Intraoperative Phase

This phase begins with the patient being transferred from preop to the operating room and ends in the postanesthesia care unit (PACU). In this phase, the surgeon performs the procedure. Nurses play many roles in the intraoperative phase. In the operating room, there is a scrub nurse and a circulating nurse to help assist the surgeon with any needs. They help with handing and counting all the instruments and materials used. They also help monitor the patient during the surgical procedure. The intraoperative phase ends when the surgical procedure is completed.

Postoperative Phase

The postoperative stage begins when the patient arrives in the PACU and ends when the patient is placed in a medical–surgical unit. The postoperative phase is a critical phase where the nurse must monitor for any postop complications or any acute changes. The PACU nurse is responsible for maintaining the patient’s airway, assessing the wound or incision, controlling pain, monitoring urinary output, assessing vital signs, and assessing for any changes in the patient’s mental status. It is the nurse’s responsibility to convey any changes to the surgeon immediately.

The most common postsurgical complications are shock, hemorrhage, pneumonia, wound infections, and blood clots. In the preoperative phase, postop teaching was completed, with the goal of helping the patient understand these complications and learn how to decrease the chances of complications by using the numerous preventive measures. Once the patient arrives on a medical–surgical unit, it is the floor nurse’s responsibility to continue to assess for postop complications and any changes that might occur.

Blood Transfusions

Blood transfusions are needed for the patient with a decrease in hemoglobin and hematocrit. Conditions such as sickle cell disease, cancer, GI bleeds, and anemia can all cause a decrease in these levels. Blood transfusion is administered to increase these levels. A consent form must first be signed, there must be a physician’s order, and all complications must be explained. A cross-match is needed. The blood is prepared and refrigerated until transfusion. An IV site is needed. Two nurses are needed to check the blood. Obtain vital signs before the transfusion, 15 minutes into the transfusion, and after the transfusion. If the patient has an abnormal temperature, Tylenol may be given before the transfusion. Assess for a reaction to the blood. Sit in the room for 15 minutes once the transfusion has started. If a reaction occurs, call the physician immediately and stop the blood.

See You Later Fundamentals!

Congrats! You have completed the first course in nursing! You deserve a pat on the back, and more. This was a tough course to get through, and there is so much to learn, but learning is what nursing is all about. I hope this chapter has helped you to highlight all the important information. Pay attention to what your professors recommend as important content to study and learn. They are the ones who make the exams, so pay close attention! Try not to miss too many classes; professors love to drop little hints in class as to what might be on the exam. Remember, this is a tiny study guide with a big punch, but each course is designed differently; use this book as a guideline along with your class notes and textbook.

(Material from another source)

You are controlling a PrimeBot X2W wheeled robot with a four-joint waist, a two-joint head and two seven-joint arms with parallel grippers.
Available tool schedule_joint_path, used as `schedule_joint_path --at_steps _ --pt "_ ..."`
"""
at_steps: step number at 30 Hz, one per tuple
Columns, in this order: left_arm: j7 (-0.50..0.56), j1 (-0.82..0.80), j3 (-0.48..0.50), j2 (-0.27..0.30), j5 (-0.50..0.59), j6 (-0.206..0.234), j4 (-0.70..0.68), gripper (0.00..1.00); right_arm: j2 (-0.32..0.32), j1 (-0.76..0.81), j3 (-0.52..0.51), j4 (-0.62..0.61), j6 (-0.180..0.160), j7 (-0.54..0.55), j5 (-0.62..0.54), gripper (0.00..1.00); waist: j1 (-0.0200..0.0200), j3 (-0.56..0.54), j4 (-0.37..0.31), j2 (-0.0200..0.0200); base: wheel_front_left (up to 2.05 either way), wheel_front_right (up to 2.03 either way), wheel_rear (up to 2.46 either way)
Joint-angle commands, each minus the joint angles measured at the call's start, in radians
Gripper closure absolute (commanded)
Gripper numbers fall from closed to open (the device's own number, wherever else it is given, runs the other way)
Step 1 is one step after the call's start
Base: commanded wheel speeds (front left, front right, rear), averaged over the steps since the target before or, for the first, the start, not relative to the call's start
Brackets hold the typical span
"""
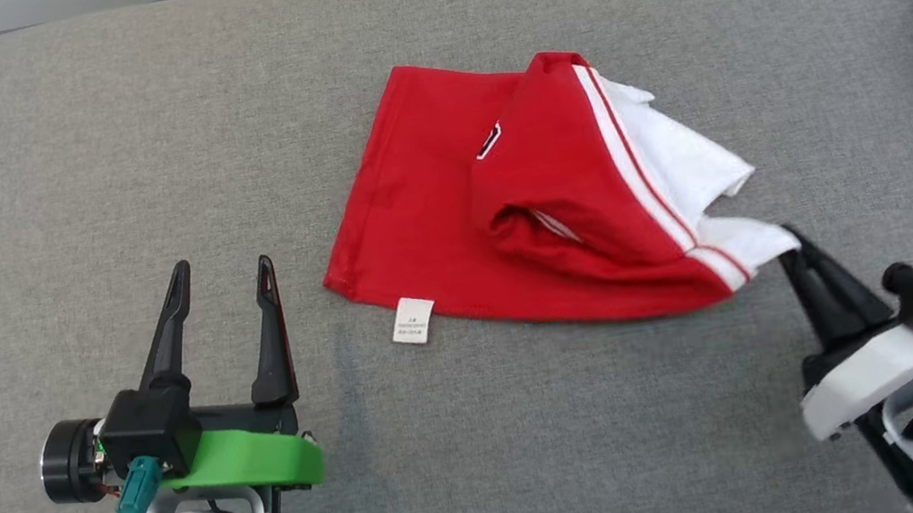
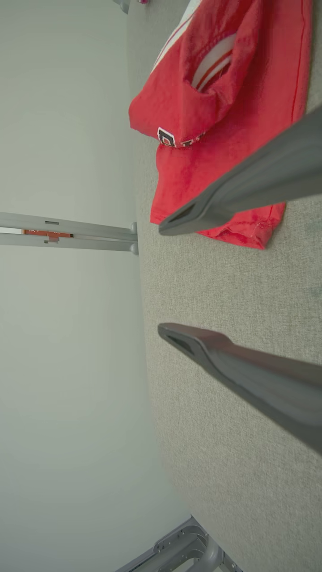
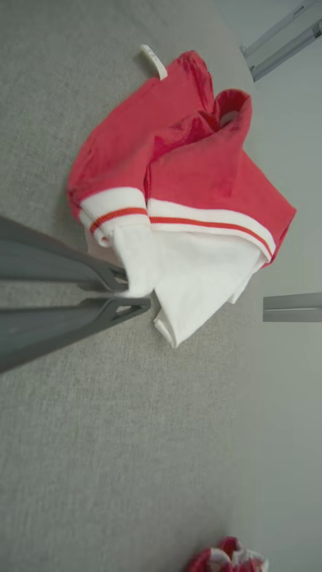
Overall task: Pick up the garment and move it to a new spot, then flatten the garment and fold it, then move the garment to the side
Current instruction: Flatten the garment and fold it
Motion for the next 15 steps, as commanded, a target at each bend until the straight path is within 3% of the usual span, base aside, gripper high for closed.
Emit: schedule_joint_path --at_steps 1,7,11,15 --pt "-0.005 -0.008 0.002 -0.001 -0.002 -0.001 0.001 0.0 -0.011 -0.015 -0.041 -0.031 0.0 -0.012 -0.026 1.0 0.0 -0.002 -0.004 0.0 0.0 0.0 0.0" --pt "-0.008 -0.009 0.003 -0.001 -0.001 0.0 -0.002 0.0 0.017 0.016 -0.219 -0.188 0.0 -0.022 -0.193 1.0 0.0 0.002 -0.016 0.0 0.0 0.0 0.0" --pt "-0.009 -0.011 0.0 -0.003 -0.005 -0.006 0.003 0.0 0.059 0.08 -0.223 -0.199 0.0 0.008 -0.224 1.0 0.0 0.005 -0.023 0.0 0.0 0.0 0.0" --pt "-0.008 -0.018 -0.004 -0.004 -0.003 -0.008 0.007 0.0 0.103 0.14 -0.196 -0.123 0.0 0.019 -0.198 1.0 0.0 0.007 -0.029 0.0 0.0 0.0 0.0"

In fundamentals of nursing, you will also be attending your first clinical. You will apply all this information in a hospital or nursing home setting. The sections not reviewed in this book that you will need to know are how to wash your hands thoroughly and make a patient’s bed. You will also be getting your first pair of scrubs. Now, I may sound like a nerd, but I was so excited to finally wear scrubs and attend a clinical, almost like I was in Grey’s Anatomy or something. It feels good when you study so hard and finally get to use all this knowledge to begin your nursing career. Just a little side note: If you are having difficulty or need a little extra help, talk to your professor—this would be the best time. Study sessions are a great help. (Also, some students at this point figure out that this might not be the right field for them—if this is the case for you, speak to your counselor, and don’t worry, because there are always other options.)

You should be proud: You have completed the first course, and you are on your way to becoming a great nurse. Let’s bring on health assessment!